Утро принесло с собой тревогу и раскаянье. Я валялась в постели и клеймила себя. Что, в сущности, происходит? Я еду с незнакомым (ну, в утешение себе скажем — с едва знакомым) мужчиной за город с твердым намерением остаться у него на ночь (в утешение себе — Новый год встречают только ночью, и этим многое объясняется). Еду, вполне допуская, что на его даче никого, кроме меня и него, может не оказаться. Более того — принимая приглашение, я так и думала, а многочисленные гости явились для меня большим сюрпризом. Бедная моя мама, знала бы она! А сестра Даша — представляю, как бы она орала!
Итак, я еду, а значит, с самого начала ставлю себя в самое что ни на есть двусмысленное положение: сам факт того, что приглашение принято, может расцениваться хозяином загородного дома как карт-бланш, как некое обещание и даже гарантия послушания и сговорчивости. Да? Да.

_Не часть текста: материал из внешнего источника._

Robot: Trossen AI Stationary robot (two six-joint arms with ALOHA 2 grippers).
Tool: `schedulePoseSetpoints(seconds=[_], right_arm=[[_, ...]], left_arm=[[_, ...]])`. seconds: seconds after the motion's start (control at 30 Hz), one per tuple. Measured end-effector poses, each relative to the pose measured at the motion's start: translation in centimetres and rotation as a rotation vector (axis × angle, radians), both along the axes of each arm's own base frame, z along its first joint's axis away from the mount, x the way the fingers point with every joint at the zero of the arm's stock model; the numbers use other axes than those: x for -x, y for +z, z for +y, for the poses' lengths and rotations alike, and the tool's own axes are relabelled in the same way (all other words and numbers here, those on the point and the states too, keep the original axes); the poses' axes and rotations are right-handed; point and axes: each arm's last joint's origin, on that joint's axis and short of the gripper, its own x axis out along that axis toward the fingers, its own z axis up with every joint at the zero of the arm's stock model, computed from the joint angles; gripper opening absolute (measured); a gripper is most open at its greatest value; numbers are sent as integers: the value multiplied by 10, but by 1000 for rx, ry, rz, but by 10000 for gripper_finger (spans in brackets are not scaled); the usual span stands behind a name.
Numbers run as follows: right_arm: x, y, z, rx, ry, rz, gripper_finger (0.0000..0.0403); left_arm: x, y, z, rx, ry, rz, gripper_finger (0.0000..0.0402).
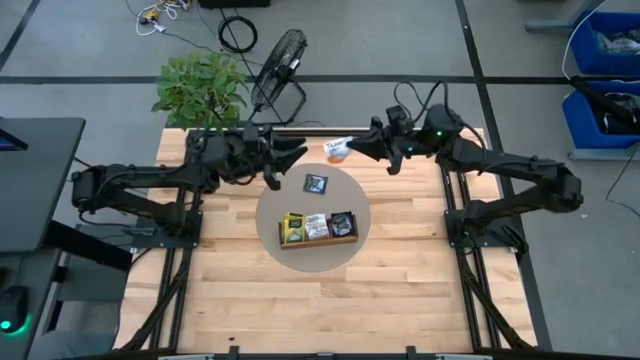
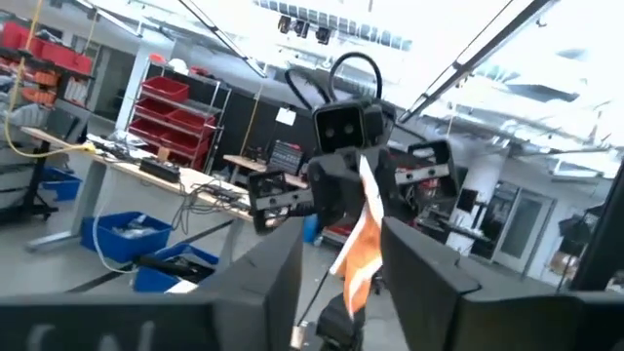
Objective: Pick & Place Tea
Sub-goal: Put the orange tea bag into the middle section of the wooden organizer
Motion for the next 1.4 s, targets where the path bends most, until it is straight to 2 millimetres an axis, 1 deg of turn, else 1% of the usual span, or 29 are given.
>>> schedulePoseSetpoints(seconds=[0.17,0.27,0.37,0.43,0.6,0.87,1.03,1.23,1.4], right_arm=[[-9,-6,2,-22,18,12,0],[-13,-5,4,-29,13,-16,0],[-16,-5,6,-34,16,-30,0],[-18,-6,8,-36,9,-31,0],[-20,-7,12,-30,-9,-19,0],[-20,-8,10,-22,-47,-17,0],[-20,-8,11,-20,-46,-21,0],[-20,-7,10,-21,-51,-22,0],[-20,-7,10,-23,-64,-23,0]], left_arm=[[0,0,0,12,-5,-7,204],[-1,-1,0,34,-8,-3,241],[-6,-7,2,70,8,16,267],[-8,-8,3,79,22,12,276],[-13,-13,4,104,15,16,279],[-11,-7,2,79,-31,-45,279],[-11,-7,2,95,-54,-46,280],[-12,-7,-1,20,-38,-24,280],[-21,-14,0,21,-42,-31,280]])
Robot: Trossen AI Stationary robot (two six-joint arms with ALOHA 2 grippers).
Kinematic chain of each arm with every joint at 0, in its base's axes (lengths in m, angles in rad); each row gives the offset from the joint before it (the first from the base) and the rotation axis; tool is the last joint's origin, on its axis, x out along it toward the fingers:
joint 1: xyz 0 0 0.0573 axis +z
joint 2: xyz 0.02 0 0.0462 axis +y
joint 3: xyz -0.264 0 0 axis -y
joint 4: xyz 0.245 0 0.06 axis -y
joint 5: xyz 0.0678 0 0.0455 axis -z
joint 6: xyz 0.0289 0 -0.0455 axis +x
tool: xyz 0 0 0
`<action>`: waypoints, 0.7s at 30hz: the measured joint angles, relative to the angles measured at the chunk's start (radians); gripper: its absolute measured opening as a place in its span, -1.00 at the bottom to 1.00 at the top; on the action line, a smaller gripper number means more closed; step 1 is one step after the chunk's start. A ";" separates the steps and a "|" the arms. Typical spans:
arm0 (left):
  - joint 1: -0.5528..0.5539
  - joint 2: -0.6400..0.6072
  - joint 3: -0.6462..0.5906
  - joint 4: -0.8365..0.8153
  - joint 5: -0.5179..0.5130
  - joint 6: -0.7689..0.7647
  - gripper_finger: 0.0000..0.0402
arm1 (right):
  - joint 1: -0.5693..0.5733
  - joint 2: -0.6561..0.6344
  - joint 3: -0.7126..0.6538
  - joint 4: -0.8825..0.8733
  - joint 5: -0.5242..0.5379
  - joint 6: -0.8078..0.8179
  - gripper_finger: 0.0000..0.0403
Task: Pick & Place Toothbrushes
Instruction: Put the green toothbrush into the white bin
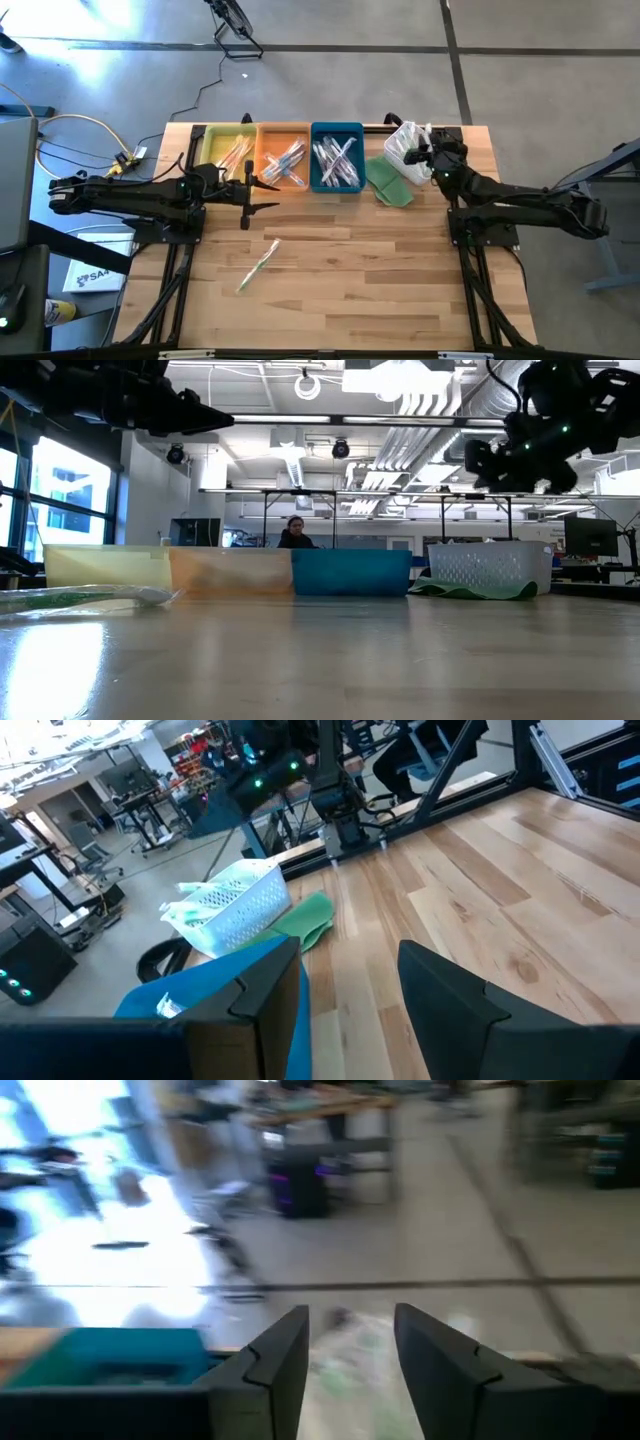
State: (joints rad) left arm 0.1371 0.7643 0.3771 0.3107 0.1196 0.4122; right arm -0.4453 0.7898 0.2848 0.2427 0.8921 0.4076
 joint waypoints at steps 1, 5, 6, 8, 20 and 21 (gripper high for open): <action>0.000 0.000 0.000 -0.001 0.000 0.000 -0.18 | 0.007 -0.001 0.000 0.038 -0.040 -0.015 -0.29; 0.000 0.000 0.000 -0.013 -0.001 0.001 -0.18 | 0.035 -0.004 0.000 0.196 -0.268 -0.059 -0.33; 0.000 0.000 0.000 -0.020 -0.001 0.001 -0.18 | 0.044 -0.004 0.000 0.233 -0.341 -0.063 -0.35; 0.000 0.000 0.000 -0.033 -0.001 0.001 -0.18 | 0.058 -0.004 0.000 0.307 -0.494 -0.065 -0.38; 0.000 0.000 0.000 -0.025 -0.002 0.001 -0.18 | 0.189 0.024 0.000 0.412 -0.894 -0.067 -0.58; 0.000 0.000 0.000 -0.025 -0.002 0.001 -0.18 | 0.201 0.034 0.000 0.411 -0.872 -0.070 -0.60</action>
State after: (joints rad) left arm 0.1371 0.7647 0.3775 0.2855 0.1177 0.4133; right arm -0.2441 0.8241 0.2848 0.6540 0.0203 0.3372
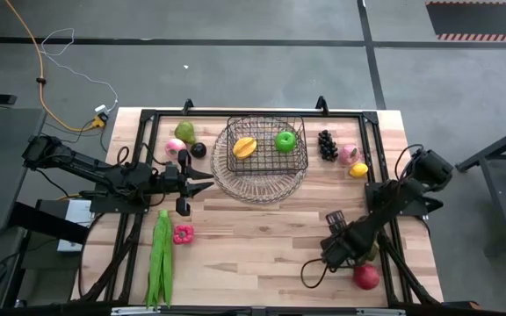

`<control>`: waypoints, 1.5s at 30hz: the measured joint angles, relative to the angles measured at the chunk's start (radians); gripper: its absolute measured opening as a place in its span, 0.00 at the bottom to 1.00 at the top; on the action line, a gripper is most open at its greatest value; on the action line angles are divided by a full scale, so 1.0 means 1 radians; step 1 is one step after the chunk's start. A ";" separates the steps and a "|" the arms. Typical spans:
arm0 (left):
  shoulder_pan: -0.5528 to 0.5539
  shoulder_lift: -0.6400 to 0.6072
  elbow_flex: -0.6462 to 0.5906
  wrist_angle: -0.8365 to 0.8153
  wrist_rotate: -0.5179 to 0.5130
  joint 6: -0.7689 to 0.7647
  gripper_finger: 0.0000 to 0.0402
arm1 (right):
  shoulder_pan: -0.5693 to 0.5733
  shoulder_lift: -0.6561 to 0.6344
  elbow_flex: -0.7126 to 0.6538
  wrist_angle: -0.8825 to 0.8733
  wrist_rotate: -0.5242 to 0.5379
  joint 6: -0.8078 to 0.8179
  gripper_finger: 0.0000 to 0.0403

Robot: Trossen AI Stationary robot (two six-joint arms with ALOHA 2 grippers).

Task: Build produce basket
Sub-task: Put the banana into the wire basket

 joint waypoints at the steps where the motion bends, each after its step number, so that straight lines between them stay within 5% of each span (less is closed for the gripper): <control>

Но далее этот малознакомый мужчина почему-то ведет себя безукоризненно, не пристает, не домогается, а мягко так ухаживает. Мне это нравится, но вместе с тем я не могу избавиться от ощущения, что меня хитро провели, щелкнули по носу. Я же ждала приставаний, стука в дверь, всяких «не позволите ли мне остаться? А тихонечко посидеть на краешке кровати? А постоять на пороге?». Не означает ли подобная деликатность, что меня просто недооценили и что вышеназванному мужчине не больно-то и хотелось?

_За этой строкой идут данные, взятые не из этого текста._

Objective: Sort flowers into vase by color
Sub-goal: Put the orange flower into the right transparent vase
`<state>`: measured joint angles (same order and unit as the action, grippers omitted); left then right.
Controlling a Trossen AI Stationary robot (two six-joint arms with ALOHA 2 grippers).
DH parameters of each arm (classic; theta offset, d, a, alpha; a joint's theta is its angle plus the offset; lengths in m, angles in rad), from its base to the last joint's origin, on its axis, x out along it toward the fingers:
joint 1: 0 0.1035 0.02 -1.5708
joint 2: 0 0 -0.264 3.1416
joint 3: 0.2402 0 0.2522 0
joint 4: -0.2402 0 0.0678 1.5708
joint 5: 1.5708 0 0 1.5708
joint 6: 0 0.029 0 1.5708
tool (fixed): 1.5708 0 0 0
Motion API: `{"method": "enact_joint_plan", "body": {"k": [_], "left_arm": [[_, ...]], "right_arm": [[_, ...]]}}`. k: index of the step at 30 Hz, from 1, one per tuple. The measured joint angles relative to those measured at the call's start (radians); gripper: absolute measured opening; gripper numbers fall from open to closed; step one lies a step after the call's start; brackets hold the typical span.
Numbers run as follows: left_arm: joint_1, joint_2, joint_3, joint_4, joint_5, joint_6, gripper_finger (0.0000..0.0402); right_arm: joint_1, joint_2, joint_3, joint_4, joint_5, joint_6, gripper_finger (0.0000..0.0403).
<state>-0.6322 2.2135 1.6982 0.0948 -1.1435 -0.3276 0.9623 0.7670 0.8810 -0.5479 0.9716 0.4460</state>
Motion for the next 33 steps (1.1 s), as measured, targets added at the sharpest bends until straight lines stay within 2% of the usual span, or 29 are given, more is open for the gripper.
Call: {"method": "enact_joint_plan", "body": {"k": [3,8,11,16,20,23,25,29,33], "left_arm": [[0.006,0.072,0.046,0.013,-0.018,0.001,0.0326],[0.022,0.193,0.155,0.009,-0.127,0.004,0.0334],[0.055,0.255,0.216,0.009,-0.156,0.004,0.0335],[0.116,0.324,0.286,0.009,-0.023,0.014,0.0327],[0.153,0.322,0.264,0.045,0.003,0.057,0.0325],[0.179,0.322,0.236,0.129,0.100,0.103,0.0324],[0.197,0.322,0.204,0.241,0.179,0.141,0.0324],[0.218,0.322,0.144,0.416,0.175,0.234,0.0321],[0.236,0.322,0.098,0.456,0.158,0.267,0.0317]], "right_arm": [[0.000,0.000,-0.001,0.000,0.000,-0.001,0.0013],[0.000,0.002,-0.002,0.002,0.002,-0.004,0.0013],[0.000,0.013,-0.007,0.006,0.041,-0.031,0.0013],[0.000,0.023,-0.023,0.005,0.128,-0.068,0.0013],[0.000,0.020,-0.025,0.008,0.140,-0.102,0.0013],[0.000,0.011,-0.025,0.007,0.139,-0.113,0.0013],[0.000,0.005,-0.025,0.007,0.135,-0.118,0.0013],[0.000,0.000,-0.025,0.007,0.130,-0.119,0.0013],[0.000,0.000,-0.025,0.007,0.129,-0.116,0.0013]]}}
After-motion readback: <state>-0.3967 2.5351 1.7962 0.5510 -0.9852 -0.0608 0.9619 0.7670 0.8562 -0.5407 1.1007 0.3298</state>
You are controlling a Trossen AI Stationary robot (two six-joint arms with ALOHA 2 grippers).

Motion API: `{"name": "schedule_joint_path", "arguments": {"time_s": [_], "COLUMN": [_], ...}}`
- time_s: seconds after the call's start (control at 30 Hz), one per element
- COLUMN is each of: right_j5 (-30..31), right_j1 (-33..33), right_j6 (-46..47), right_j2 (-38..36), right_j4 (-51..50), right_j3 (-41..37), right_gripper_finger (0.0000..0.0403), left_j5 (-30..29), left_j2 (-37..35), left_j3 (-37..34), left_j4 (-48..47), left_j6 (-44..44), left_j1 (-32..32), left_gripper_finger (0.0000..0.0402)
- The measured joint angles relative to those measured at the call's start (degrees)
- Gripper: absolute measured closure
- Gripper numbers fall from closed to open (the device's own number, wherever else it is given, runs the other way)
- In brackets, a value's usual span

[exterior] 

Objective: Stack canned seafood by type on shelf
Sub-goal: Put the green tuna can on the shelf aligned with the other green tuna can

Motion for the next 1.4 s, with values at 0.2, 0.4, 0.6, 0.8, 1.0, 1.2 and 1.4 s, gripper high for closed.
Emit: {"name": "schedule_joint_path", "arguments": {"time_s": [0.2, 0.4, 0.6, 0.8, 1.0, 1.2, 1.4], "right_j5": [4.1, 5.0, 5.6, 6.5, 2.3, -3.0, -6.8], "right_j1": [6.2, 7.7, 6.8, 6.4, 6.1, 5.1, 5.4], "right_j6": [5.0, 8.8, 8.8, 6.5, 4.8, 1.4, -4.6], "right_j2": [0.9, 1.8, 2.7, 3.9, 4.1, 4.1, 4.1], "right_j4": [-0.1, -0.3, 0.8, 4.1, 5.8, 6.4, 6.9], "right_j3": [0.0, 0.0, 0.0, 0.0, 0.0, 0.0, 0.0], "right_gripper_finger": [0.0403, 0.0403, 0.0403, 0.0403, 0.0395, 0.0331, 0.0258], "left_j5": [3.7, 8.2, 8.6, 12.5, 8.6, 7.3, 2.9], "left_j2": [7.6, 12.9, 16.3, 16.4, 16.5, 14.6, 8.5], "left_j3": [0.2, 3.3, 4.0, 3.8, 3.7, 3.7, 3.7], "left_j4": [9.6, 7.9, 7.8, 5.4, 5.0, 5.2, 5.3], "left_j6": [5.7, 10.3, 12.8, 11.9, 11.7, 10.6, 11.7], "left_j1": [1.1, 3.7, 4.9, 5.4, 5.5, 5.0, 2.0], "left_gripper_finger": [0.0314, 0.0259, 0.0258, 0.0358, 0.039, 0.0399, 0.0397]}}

Я с самого начала, еще с букета на сиденье автомобиля, была уверена, что грубости никакой, никакой навязчивости с его стороны не будет. Но не до такой же степени! Не до «спокойной же ночи» — и все. Я, как стало мне известно сегодня, распущенна настолько, что ждала жалобных завываний под дверью, заискивающих взглядов, просительных интонаций. Да что там ждала! Я этого почти хотела. Фу, какая гадость. Знала бы мама… Ах, да, это я уже говорила.

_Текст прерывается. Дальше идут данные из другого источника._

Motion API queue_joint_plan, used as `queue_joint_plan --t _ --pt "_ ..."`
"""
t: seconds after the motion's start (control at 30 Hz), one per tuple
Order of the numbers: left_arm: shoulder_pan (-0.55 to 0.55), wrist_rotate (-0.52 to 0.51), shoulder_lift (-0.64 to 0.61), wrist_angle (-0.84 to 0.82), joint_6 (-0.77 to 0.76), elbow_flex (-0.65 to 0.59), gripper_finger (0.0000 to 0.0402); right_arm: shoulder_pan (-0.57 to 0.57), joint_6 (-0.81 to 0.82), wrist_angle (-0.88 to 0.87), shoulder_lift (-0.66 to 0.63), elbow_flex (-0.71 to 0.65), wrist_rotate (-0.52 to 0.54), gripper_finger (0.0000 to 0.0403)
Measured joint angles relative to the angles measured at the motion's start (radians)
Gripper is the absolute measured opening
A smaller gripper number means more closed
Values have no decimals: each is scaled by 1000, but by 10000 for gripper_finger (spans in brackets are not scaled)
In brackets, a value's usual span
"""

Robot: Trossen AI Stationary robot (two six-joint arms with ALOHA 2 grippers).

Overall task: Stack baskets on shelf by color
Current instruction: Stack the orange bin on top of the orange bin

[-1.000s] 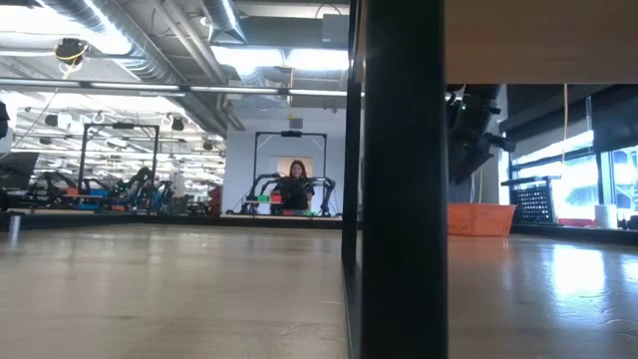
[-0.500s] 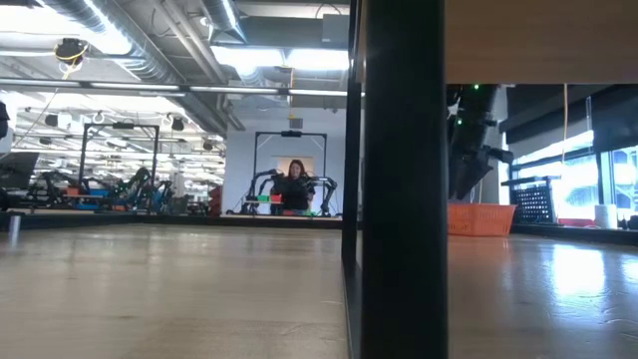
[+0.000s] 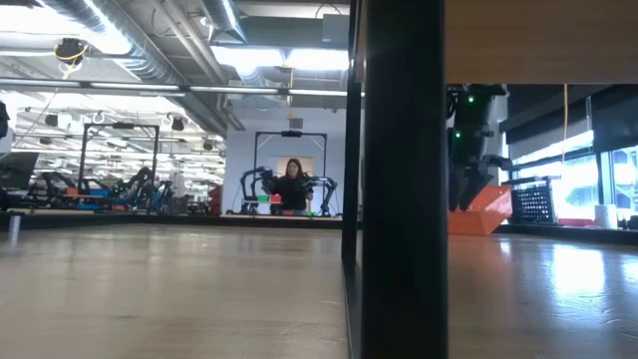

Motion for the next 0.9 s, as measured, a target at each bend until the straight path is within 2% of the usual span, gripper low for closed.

Кстати, о маме. Она бы все равно не поверила.
Но раз уж Вениамин Гаврилович оказался столь учтив, ему же хуже. Я буду вести себя соответственно и постараюсь оправдать его возвышенные (или завышенные?) ожидания.
Отправляясь в ванную, я твердо решила быть за завтраком милой, но строгой; легкой, но неприступной. Меня к этому вынудили, а бытие определяет сознание и поведение.